**PROBLEM STATEMENT:**
Leave the pictures out, and transcribe the material below exactly from the line with "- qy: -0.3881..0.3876" to the line with "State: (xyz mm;", both lines included.

=== Section Start ===

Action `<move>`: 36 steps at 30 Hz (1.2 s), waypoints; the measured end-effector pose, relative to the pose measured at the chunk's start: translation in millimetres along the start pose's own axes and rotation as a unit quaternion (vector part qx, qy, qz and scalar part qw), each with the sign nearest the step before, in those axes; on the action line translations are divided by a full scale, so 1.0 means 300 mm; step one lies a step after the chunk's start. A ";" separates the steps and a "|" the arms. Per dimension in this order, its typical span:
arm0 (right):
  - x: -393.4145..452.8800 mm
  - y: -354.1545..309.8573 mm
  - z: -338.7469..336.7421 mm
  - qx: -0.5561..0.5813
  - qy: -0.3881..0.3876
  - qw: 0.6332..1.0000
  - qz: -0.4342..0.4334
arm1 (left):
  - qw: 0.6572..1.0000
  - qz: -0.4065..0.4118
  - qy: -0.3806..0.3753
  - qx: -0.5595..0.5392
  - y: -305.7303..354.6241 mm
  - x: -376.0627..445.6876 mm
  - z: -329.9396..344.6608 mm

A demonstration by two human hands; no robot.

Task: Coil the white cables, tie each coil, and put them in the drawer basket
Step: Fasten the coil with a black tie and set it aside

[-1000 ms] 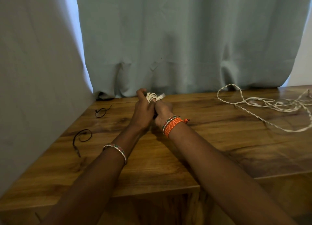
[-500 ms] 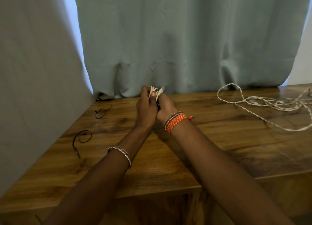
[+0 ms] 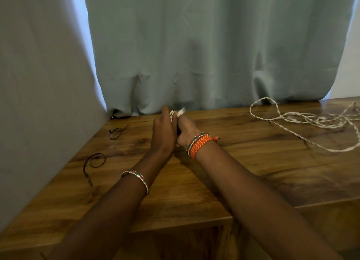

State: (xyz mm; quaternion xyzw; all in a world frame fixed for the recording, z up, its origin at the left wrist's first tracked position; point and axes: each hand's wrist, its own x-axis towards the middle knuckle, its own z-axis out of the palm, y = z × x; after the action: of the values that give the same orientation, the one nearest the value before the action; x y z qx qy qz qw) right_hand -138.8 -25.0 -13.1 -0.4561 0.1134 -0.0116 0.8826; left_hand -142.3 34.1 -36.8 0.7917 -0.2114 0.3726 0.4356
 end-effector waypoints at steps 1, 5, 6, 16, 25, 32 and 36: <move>-0.005 -0.005 -0.002 -0.017 -0.011 1.000 0.011 | 1.000 -0.004 -0.002 0.015 -0.005 0.003 -0.006; -0.021 -0.015 0.003 -0.065 -0.068 0.995 -0.014 | 0.999 -0.035 0.006 0.010 -0.027 0.034 -0.033; -0.026 -0.011 0.009 -0.086 -0.079 0.992 -0.036 | 0.999 -0.042 0.012 0.000 -0.031 0.045 -0.046; -0.075 0.043 0.058 -0.002 -0.170 0.979 -0.108 | 0.991 0.020 0.129 -0.013 -0.021 0.086 -0.106; -0.068 0.019 0.037 -0.328 0.040 0.841 -0.429 | 0.975 -0.065 0.207 0.050 -0.057 0.110 -0.141; -0.088 -0.045 -0.007 -0.350 0.070 0.749 -0.558 | 0.986 -0.130 -0.030 -0.104 -0.104 0.103 -0.153; -0.032 -0.032 -0.027 -0.427 0.037 0.748 -0.507 | 0.959 -0.122 -0.115 -0.230 -0.019 0.102 -0.109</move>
State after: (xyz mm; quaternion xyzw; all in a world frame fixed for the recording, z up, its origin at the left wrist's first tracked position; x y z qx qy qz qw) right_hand -148.9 -36.0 -8.0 -0.7749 -0.1090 -0.4244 0.4555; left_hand -132.3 64.6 -5.0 0.7275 -0.2421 0.1647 0.6204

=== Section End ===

**TASK RESPONSE:**
  - qy: -0.3881..0.3876
  - qw: 0.6332..1.0000
  - qz: -0.4342..0.4334
arm1 (left):
  - qw: 0.6572..1.0000
  - qz: -0.4065..0.4118
  - qy: -0.3806..0.3753
  - qx: -0.5595..0.5392
  - y: -305.7303..354.6241 mm
  - x: -376.0627..445.6876 mm
  - z: -329.9396..344.6608 mm

A demonstration by two human hands; no robot.

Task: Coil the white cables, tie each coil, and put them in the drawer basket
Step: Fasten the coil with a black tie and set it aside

[-1000 ms] 
[-500 ms] 
[+0 ms] 

State: (xyz mm; quaternion xyzw; all in a world frame fixed for the recording, z up, its origin at the left wrist's first tracked position; point and axes: each hand's wrist, its own x-axis towards the middle knuckle, its own z-axis out of the palm, y = z × x; after the action: of the values that give the same orientation, the one nearest the value before the action; x y z qx qy qz qw) right_hand -138.8 -25.0 -13.1 -0.4561 0.1134 -0.0116 0.8826; left_hand -142.3 34.1 -36.8 0.7917 -0.2114 0.3726 0.4356

The exercise is complete with this answer.